Kasus dana siluman sebagai potret yang begitu jelas bagaimana hubungan principal–agent menyimpang. Wakil rakyat sejatinya menjadi mulut rakyat yang berfungsi menyapaikan atau menyuarakan aspirasi malah diduga menjelma menjadi makelar anggaran, alih-alih menjaga uang rakyat, anggaran justru raib dibagi dalam pola yang tak pernah dilaporkan ke publik. Mungkin inilah ironi termasyhur dalam demokrasi lokal, parlemen yang lahir dari suara rakyat, justru menjadi lorong sunyi tempat suara itu dihilangkan
Dalam teori ini terdapat istilah asimetri informasi, dimana agent yaitu DPRD memiliki informasi lebih banyak dari principal (rakyat). Agent yaitu DPRD lebih mudah mengakses informasi atau lebih mudah mendapatkan informasi dari pada principal (rakyat). Hal ini mengakibatkan terjadinya ketidakseimbangan informasi sehingga agent berpeluang memain-mainkan anggaran.
Principal (rakyat) tidak pernah benar-benar mengetahui apa yang terjadi di balik pintu anggaran, siapa menerima apa, melalui siapa, dan untuk apa, rakyat tidak pernah tau itu. Sedang di muka umum, semuanya terlihat normal, rapat berjalan, sidang dilangsungkan, pidato ditebar di jalanan dan media-media. Namun di balik tabir anggaran, yang beredar malah dugaan transaksi yang tidak resmi, tidak transparan, tidak sah. Detail anggaran disihir menjadi bahasa aneh yang hanya dipahami mereka yang berkepentingan. Saat informasi dikuasai sepihak, maka kontrol publik kehilangan taring.

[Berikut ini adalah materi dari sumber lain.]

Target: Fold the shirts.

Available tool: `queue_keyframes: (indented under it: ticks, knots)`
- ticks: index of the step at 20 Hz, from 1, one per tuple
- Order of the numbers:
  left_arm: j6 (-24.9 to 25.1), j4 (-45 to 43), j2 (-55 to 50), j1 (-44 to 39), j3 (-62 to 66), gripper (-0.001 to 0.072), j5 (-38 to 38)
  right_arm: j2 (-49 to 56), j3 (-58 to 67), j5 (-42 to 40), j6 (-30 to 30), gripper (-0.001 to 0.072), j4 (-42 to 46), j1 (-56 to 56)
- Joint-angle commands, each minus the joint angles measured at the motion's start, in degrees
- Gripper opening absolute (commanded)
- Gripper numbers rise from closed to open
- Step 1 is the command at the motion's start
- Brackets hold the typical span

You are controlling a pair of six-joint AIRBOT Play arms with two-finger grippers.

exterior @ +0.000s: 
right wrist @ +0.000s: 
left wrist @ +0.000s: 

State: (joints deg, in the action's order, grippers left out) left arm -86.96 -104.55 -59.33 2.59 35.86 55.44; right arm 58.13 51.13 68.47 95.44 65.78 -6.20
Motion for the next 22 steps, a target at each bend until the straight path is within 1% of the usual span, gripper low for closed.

Selain itu dalam teori juga dikenal istilah agency problem, kondisi di mana Agent (DPRD) bergerak bukan untuk kepentingan pemberi mandat Principal (Rakyat), melainkan demi kepentingan sendiri, kelompok, maupun pihak-pihak lain yang berkepentingan.
Kasus dana siluman DPRD NTB ini menyebebkan hilangnya kepercayaan masyarakat NTB. Tatkala masyarakat kehilangan kepercayaan pada wakilnya, demokrasi bagaikan seseorang yang patah hati kehilangan gairah hidup, pemilu tetap jalan, jabatan tetap ada, tetapi harapan mati perlahan. Rakyat mencoblos, tapi tidak mengendalikan, rakyat memberi mandat, tapi tidak punya kuasa nyata.
Rakyat NTB perlu merebut kembali mandatnya, demokrasi bukan perjanjian tertulis yang hanya sekali tanda tangan, lalu selesai lima tahun sekali. Ia memerlukan pengawasan harian, kritik terbuka, dan keberanian sosial, apabila rakyat NTB bungkam, maka wakil rakyat berkuasa tanpa kendali.